Implantable Bio-Artificial Pancreas (iBAP)

植入式生物人工胰腺 (iBAP)

• 批准号: 9418357
• 负责人: SHUVO ROY
• 金额: $ 79.25万
• 依托单位: UNIVERSITY OF CALIFORNIA, SAN FRANCISCO
• 依托单位国家: 美国
• 财政年份: 2017
• 资助国家: 美国
• 起止时间: 2017-09-26 至 2020-06-30
• 项目状态: 已结题
• 来源: https://reporter.nih.gov/project-details/9418357
• 关键词: Affect; Allogenic; American; Antibodies; Area; Arteries; Beta Cell; Biological Response Modifiers; Blood; Blood Pressure; Blood flow; Caliber; California; Catheters; Cell Density; Cell Membrane Permeability; Cell Survival; Cell membrane; Cells; Characteristics; Complement; Convection; Devices; Diabetes Mellitus; Diffusion; Dose; Drops; Encapsulated; Family suidae; Geometry; Glucose; Healthcare Systems; Hour; Immune; Immunosuppression; In Vitro; Injection of therapeutic agent; Insulin; Insulin-Dependent Diabetes Mellitus; Islets of Langerhans Transplantation; Kidney; Kinetics; Legal patent; Mechanics; Membrane; Modeling; Nutrient; Organ; Outcome; Oxygen; Pancreas; Pancreas Transplantation; Patients; Performance; Permeability; Physiological; Polymers; Production; Quality of life; San Francisco; Silicon; Source; Stem cells; Supporting Cell; Testing; Tissue Donors; Ultrafiltration; Universities; Veins; base; biomaterial compatibility; clinical translation; clinically relevant; common treatment; cost; cytokine; design; diabetic; fasting glucose; glucose monitor; glycemic control; human embryonic stem cell; implantation; improved; in vivo; insulin secretion; islet; multidisciplinary; nanopore; pancreas development; pre-clinical; pressure; prevent; prototype; quantum; research clinical testing; scaffold; solute; success

Project Summary Approximately 3 million Americans and around 24 million people worldwide are affected by Type 1 Diabetes (T1D).
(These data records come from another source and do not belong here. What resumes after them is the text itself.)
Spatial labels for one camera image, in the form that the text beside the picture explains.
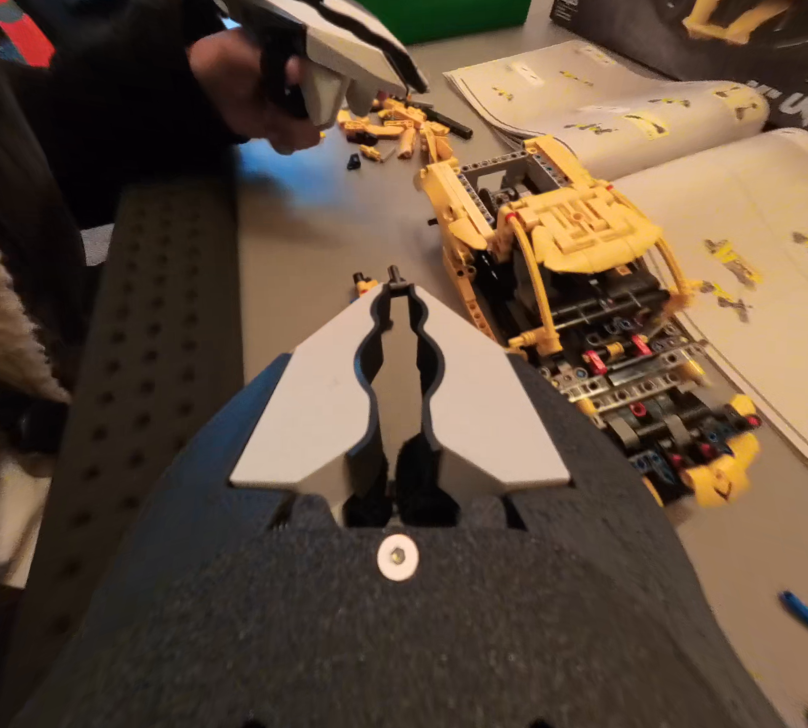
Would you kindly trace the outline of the yellow brick car model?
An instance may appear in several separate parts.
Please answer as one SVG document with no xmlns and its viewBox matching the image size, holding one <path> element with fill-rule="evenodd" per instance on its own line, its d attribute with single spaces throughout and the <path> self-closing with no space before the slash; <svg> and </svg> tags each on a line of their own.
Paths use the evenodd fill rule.
<svg viewBox="0 0 808 728">
<path fill-rule="evenodd" d="M 627 457 L 661 506 L 720 507 L 748 488 L 761 418 L 716 399 L 693 301 L 662 229 L 548 135 L 504 156 L 438 160 L 416 179 L 472 323 L 525 359 Z"/>
</svg>

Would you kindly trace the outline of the small yellow black brick assembly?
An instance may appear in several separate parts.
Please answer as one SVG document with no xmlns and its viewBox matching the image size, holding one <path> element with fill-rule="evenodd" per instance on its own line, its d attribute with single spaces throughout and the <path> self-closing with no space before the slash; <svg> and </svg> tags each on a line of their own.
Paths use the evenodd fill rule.
<svg viewBox="0 0 808 728">
<path fill-rule="evenodd" d="M 376 278 L 365 275 L 362 272 L 352 274 L 353 286 L 356 298 L 359 299 L 372 290 L 382 286 L 391 297 L 398 297 L 405 294 L 409 288 L 409 282 L 402 276 L 397 265 L 390 265 L 387 269 L 388 279 L 385 283 L 379 283 Z"/>
</svg>

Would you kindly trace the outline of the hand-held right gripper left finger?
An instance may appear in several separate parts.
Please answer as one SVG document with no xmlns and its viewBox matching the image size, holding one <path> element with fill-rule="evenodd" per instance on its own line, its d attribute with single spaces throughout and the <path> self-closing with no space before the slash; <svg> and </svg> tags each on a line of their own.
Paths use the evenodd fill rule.
<svg viewBox="0 0 808 728">
<path fill-rule="evenodd" d="M 292 351 L 229 476 L 232 486 L 384 500 L 389 460 L 372 381 L 383 363 L 389 287 L 350 303 Z"/>
</svg>

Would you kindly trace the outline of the grey desk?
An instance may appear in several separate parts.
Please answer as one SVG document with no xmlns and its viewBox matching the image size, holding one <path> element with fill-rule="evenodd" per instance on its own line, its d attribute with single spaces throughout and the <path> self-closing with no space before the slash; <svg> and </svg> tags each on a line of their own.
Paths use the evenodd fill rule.
<svg viewBox="0 0 808 728">
<path fill-rule="evenodd" d="M 463 162 L 508 145 L 456 95 L 445 71 L 570 38 L 550 22 L 553 0 L 532 0 L 521 27 L 414 48 L 428 101 L 473 129 Z M 318 147 L 277 155 L 261 141 L 240 150 L 238 250 L 245 380 L 319 329 L 353 297 L 352 274 L 385 278 L 389 265 L 465 314 L 445 272 L 431 207 L 414 161 L 391 157 L 348 171 L 349 146 L 331 130 Z M 781 607 L 806 597 L 806 464 L 767 422 L 744 496 L 724 508 L 666 508 L 713 614 L 736 654 L 789 726 L 806 726 L 806 628 Z"/>
</svg>

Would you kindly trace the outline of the toy car box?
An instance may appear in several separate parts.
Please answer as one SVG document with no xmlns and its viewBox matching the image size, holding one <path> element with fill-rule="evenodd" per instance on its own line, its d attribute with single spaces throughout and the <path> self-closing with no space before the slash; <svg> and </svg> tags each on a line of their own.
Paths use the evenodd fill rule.
<svg viewBox="0 0 808 728">
<path fill-rule="evenodd" d="M 807 128 L 807 0 L 554 0 L 571 34 L 678 80 L 730 79 Z"/>
</svg>

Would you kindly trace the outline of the open instruction booklet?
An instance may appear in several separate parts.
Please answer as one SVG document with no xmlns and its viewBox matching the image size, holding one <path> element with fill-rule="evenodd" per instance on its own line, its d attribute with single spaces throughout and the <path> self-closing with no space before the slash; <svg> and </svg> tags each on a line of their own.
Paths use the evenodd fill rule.
<svg viewBox="0 0 808 728">
<path fill-rule="evenodd" d="M 671 81 L 571 40 L 446 71 L 501 137 L 550 135 L 663 229 L 695 285 L 680 318 L 806 455 L 807 134 L 766 99 Z"/>
</svg>

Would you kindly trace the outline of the black perforated mat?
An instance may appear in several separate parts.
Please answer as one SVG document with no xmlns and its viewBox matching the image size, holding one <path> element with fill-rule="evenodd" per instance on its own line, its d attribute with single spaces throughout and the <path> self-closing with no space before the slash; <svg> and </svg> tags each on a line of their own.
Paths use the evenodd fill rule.
<svg viewBox="0 0 808 728">
<path fill-rule="evenodd" d="M 123 196 L 2 673 L 2 726 L 43 682 L 154 484 L 243 383 L 227 178 Z"/>
</svg>

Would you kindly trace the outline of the person's left forearm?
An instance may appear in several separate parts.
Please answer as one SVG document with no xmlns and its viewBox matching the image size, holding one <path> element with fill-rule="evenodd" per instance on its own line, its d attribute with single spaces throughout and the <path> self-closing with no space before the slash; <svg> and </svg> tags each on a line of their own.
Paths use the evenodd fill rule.
<svg viewBox="0 0 808 728">
<path fill-rule="evenodd" d="M 126 187 L 204 172 L 247 141 L 226 125 L 188 60 L 191 45 L 225 29 L 208 0 L 131 0 L 19 89 L 81 229 L 112 223 Z"/>
</svg>

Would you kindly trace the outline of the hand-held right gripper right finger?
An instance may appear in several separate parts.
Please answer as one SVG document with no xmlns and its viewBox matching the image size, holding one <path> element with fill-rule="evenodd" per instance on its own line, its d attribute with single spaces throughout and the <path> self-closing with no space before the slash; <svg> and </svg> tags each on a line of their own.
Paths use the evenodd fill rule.
<svg viewBox="0 0 808 728">
<path fill-rule="evenodd" d="M 480 498 L 567 485 L 505 351 L 423 288 L 407 302 L 422 400 L 420 429 L 399 452 L 401 516 L 458 517 Z"/>
</svg>

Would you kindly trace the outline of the pile of yellow brick pieces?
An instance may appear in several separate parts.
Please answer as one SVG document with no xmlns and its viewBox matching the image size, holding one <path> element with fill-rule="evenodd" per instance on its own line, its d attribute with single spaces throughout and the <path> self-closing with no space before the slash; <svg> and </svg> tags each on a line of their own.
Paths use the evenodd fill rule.
<svg viewBox="0 0 808 728">
<path fill-rule="evenodd" d="M 353 147 L 346 170 L 358 171 L 365 163 L 385 164 L 390 159 L 459 167 L 455 141 L 469 142 L 473 129 L 410 96 L 374 100 L 365 115 L 352 113 L 347 103 L 338 110 L 336 126 Z"/>
</svg>

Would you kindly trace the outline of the fleece-lined jacket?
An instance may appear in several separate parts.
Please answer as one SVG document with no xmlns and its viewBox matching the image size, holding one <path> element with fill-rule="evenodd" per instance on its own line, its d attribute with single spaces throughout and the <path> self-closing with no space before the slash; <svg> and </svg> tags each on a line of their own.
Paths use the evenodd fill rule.
<svg viewBox="0 0 808 728">
<path fill-rule="evenodd" d="M 2 586 L 29 575 L 111 228 L 86 240 L 57 188 L 24 101 L 45 71 L 2 61 Z"/>
</svg>

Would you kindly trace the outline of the person's left hand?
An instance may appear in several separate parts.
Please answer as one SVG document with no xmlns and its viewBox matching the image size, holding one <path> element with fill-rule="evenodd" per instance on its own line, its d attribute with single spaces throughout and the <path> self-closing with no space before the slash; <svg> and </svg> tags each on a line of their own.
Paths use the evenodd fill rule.
<svg viewBox="0 0 808 728">
<path fill-rule="evenodd" d="M 199 87 L 234 135 L 266 140 L 285 156 L 318 146 L 321 134 L 309 119 L 292 117 L 268 99 L 262 51 L 241 28 L 202 37 L 186 55 Z"/>
</svg>

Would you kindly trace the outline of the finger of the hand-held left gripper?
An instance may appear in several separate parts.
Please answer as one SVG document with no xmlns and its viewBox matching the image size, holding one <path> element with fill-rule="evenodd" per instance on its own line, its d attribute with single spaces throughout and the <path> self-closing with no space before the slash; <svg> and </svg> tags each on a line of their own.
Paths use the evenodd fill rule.
<svg viewBox="0 0 808 728">
<path fill-rule="evenodd" d="M 415 90 L 415 61 L 352 0 L 218 0 L 269 56 L 293 56 L 378 92 Z"/>
<path fill-rule="evenodd" d="M 428 93 L 407 48 L 354 0 L 257 0 L 259 25 L 295 56 L 384 93 Z"/>
</svg>
Glucose monitoring followed by insulin injection, allogeneic whole organ pancreas transplantation, and allogeneic islet transplantation are the most common treatments for T1D. These treatments can achieve glycemic control for many patients but result in serious complications. A bioartificial pancreas is a promising treatment for T1D because it contains functional islets. However, previous attempts to develop a bioartificial device have been severely limited by insufficient mass transfer and a limited supply of beta cells. Dr. Shuvo Roy (PI) has developed silicon nanopore membranes (SNM) to achieve high-efficiency blood ultrafiltration while selectively retaining specific solutes for the Bioartificial Kidney project and this project's successes are directly transferrable to the implantable bioartificial pancreas (the iBAP). The ultra-high hydraulic permeability characteristic of the SNM will enable appropriate mass transport (especially oxygen, glucose, and insulin) within to achieve optimal beta cell performance, while the ultra-selective pore characteristic of the SNM enable unprecedented immunoisolation. Also the iBAP will utilize a human embryonic stem cell derived fully functional beta cell that provides and unlimited supply of beta cells for iBAP development and clinical translation.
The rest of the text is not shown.